*What the task asks*
Return the data below unaltered, but strip out the pictures.
-- Opening Marker --
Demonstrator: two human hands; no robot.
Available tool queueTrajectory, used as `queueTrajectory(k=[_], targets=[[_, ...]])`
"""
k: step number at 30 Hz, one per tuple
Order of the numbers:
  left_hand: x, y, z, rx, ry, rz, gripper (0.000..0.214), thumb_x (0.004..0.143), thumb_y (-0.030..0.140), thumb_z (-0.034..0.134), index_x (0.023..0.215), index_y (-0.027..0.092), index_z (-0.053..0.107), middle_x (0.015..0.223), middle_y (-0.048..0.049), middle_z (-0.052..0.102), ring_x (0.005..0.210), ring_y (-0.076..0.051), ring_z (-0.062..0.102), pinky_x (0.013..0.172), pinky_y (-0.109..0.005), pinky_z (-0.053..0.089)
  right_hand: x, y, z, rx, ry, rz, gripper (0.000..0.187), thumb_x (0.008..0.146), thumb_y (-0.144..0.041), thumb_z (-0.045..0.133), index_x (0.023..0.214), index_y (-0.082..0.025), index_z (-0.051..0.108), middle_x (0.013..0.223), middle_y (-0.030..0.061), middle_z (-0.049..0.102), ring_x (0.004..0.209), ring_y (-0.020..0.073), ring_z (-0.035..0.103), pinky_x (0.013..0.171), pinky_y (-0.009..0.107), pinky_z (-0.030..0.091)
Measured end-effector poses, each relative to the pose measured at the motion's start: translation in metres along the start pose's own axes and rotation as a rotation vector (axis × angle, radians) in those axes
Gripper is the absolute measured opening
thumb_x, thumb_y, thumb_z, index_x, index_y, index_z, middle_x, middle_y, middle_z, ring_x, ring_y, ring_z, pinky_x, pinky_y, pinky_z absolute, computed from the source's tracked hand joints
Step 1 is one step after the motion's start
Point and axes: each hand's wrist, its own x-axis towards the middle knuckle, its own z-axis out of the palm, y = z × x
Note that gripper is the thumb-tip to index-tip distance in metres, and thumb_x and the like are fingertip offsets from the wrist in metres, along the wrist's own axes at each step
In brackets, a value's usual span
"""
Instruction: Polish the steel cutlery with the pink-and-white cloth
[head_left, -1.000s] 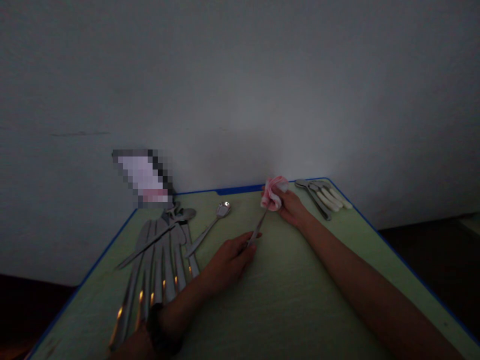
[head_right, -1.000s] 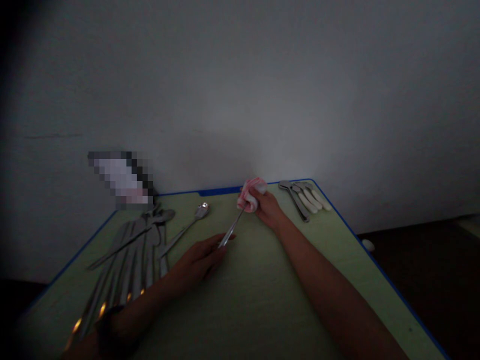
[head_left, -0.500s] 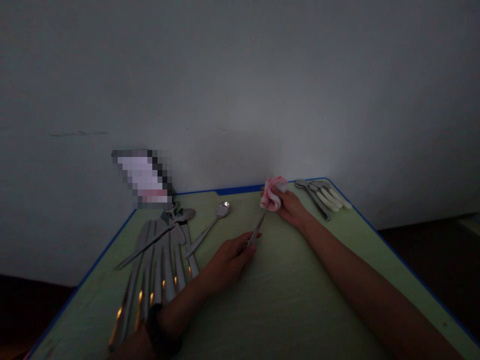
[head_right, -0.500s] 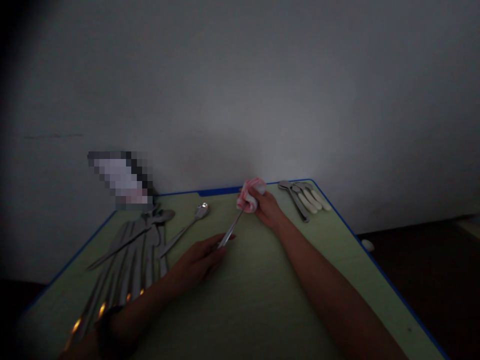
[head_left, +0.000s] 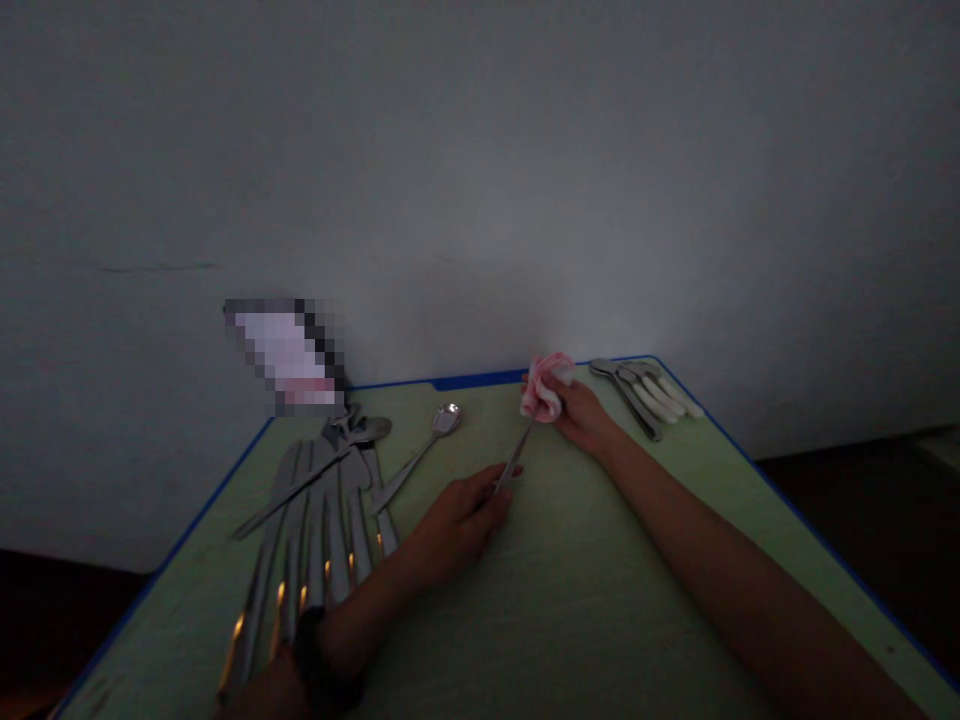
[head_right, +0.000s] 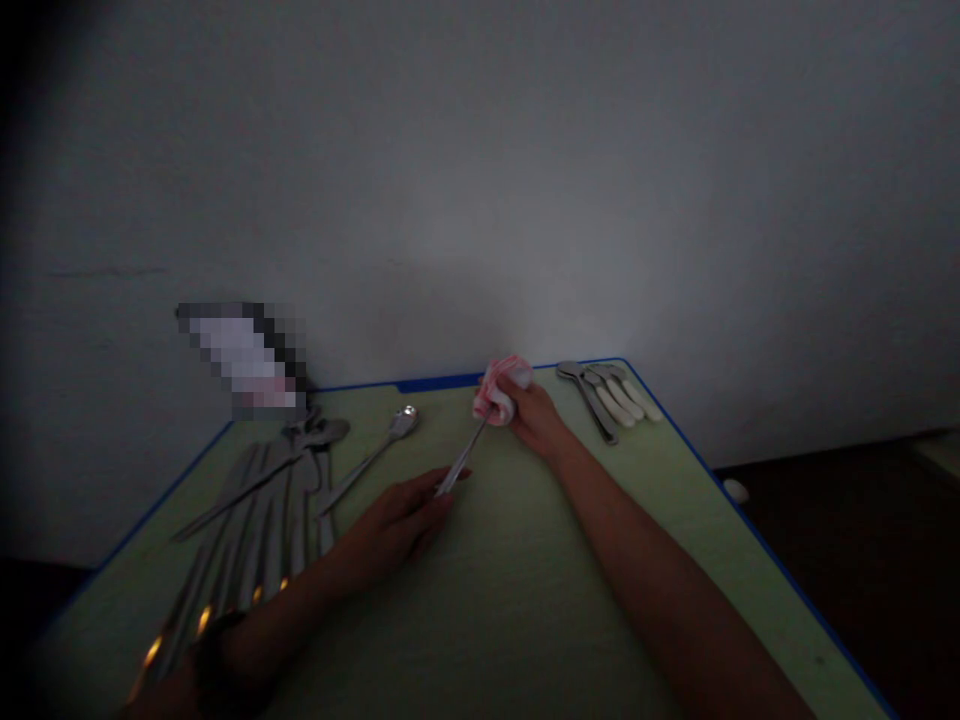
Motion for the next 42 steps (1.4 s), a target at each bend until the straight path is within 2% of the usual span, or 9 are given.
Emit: queueTrajectory(k=[25, 31, 36, 42], targets=[[-0.0014, 0.0055, 0.0001, 0.047, 0.003, 0.014, 0.044, 0.09, 0.034, 0.038, 0.128, 0.013, 0.043, 0.052, 0.008, 0.041, 0.046, -0.009, 0.04, 0.047, -0.02, 0.032, -0.0003, -0.0002, 0.0009, -0.018, 0.007, 0.009, 0.018, 0.074, -0.026, 0.065, 0.086, -0.013, 0.063, 0.084, 0.0064, 0.069, 0.069, 0.0144, 0.064, 0.065, 0.028, 0.055], [-0.0009, 0.0087, -0.0005, 0.101, 0.018, 0.007, 0.044, 0.088, 0.033, 0.04, 0.125, 0.012, 0.046, 0.054, 0.0066, 0.044, 0.049, -0.01, 0.04, 0.049, -0.021, 0.032, -0.001, 0.0008, 0.0025, -0.027, 0.037, -0.015, 0.018, 0.072, -0.025, 0.067, 0.085, -0.015, 0.063, 0.087, 0.0058, 0.069, 0.073, 0.0144, 0.064, 0.068, 0.029, 0.054], [-0.0008, 0.0058, -0.0008, 0.141, 0.047, 0.038, 0.043, 0.087, 0.035, 0.04, 0.124, 0.014, 0.048, 0.062, 0.0041, 0.049, 0.054, -0.011, 0.042, 0.05, -0.021, 0.032, -0.0009, 0.0008, 0.0028, -0.045, 0.02, -0.015, 0.018, 0.071, -0.028, 0.068, 0.083, -0.015, 0.063, 0.083, 0.0045, 0.068, 0.069, 0.0139, 0.063, 0.068, 0.029, 0.053], [-0.0011, 0.0055, -0.0009, 0.132, 0.028, 0.03, 0.043, 0.087, 0.035, 0.039, 0.124, 0.016, 0.048, 0.058, 0.0051, 0.047, 0.052, -0.01, 0.041, 0.049, -0.02, 0.032, -0.0026, 0.0, 0.0045, -0.044, 0.001, -0.012, 0.016, 0.073, -0.028, 0.066, 0.083, -0.016, 0.064, 0.082, 0.0041, 0.067, 0.069, 0.0143, 0.063, 0.068, 0.03, 0.053]])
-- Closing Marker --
*Exercise response*
Demonstrator: two human hands; no robot.
Available tool queueTrajectory, used as `queueTrajectory(k=[_], targets=[[_, ...]])`
"""
k: step number at 30 Hz, one per tuple
Order of the numbers:
  left_hand: x, y, z, rx, ry, rz, gripper (0.000..0.214), thumb_x (0.004..0.143), thumb_y (-0.030..0.140), thumb_z (-0.034..0.134), index_x (0.023..0.215), index_y (-0.027..0.092), index_z (-0.053..0.107), middle_x (0.015..0.223), middle_y (-0.048..0.049), middle_z (-0.052..0.102), ring_x (0.005..0.210), ring_y (-0.076..0.051), ring_z (-0.062..0.102), pinky_x (0.013..0.172), pinky_y (-0.109..0.005), pinky_z (-0.053..0.089)
  right_hand: x, y, z, rx, ry, rz, gripper (0.000..0.187), thumb_x (0.008..0.146), thumb_y (-0.144..0.041), thumb_z (-0.045..0.133), index_x (0.023..0.214), index_y (-0.082..0.025), index_z (-0.051..0.108), middle_x (0.013..0.223), middle_y (-0.030..0.061), middle_z (-0.049..0.102), ring_x (0.004..0.209), ring_y (-0.020..0.073), ring_z (-0.035..0.103), pinky_x (0.013..0.171), pinky_y (-0.009..0.107), pinky_z (-0.030..0.091)
Measured end-effector poses, each relative to the pose measured at the motion's start: translation in metres along the start pose's own axes and rotation as a rotation vector (axis × angle, radians) in those axes
Gripper is the absolute measured opening
thumb_x, thumb_y, thumb_z, index_x, index_y, index_z, middle_x, middle_y, middle_z, ring_x, ring_y, ring_z, pinky_x, pinky_y, pinky_z absolute, computed from the source's tracked hand joints
Step 1 is one step after the motion's start
Point and axes: each hand's wrist, its own x-axis towards the middle knuckle, its own z-axis out of the palm, y = z × x
Note that gripper is the thumb-tip to index-tip distance in metres, and thumb_x and the like are fingertip offsets from the wrist in metres, along the wrist's own axes at each step
In brackets, a value's usual span
"""
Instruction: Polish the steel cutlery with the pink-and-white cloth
[head_left, -1.000s] 
[head_right, -1.000s] 
[head_left, -0.500s] 
[head_right, -0.500s] 
[head_left, +0.000s] 
[head_right, +0.000s] 
Motion for the next 42 steps (1.4 s), a target at each bend until the straight path is within 2% of the usual span, or 9 are given.
Emit: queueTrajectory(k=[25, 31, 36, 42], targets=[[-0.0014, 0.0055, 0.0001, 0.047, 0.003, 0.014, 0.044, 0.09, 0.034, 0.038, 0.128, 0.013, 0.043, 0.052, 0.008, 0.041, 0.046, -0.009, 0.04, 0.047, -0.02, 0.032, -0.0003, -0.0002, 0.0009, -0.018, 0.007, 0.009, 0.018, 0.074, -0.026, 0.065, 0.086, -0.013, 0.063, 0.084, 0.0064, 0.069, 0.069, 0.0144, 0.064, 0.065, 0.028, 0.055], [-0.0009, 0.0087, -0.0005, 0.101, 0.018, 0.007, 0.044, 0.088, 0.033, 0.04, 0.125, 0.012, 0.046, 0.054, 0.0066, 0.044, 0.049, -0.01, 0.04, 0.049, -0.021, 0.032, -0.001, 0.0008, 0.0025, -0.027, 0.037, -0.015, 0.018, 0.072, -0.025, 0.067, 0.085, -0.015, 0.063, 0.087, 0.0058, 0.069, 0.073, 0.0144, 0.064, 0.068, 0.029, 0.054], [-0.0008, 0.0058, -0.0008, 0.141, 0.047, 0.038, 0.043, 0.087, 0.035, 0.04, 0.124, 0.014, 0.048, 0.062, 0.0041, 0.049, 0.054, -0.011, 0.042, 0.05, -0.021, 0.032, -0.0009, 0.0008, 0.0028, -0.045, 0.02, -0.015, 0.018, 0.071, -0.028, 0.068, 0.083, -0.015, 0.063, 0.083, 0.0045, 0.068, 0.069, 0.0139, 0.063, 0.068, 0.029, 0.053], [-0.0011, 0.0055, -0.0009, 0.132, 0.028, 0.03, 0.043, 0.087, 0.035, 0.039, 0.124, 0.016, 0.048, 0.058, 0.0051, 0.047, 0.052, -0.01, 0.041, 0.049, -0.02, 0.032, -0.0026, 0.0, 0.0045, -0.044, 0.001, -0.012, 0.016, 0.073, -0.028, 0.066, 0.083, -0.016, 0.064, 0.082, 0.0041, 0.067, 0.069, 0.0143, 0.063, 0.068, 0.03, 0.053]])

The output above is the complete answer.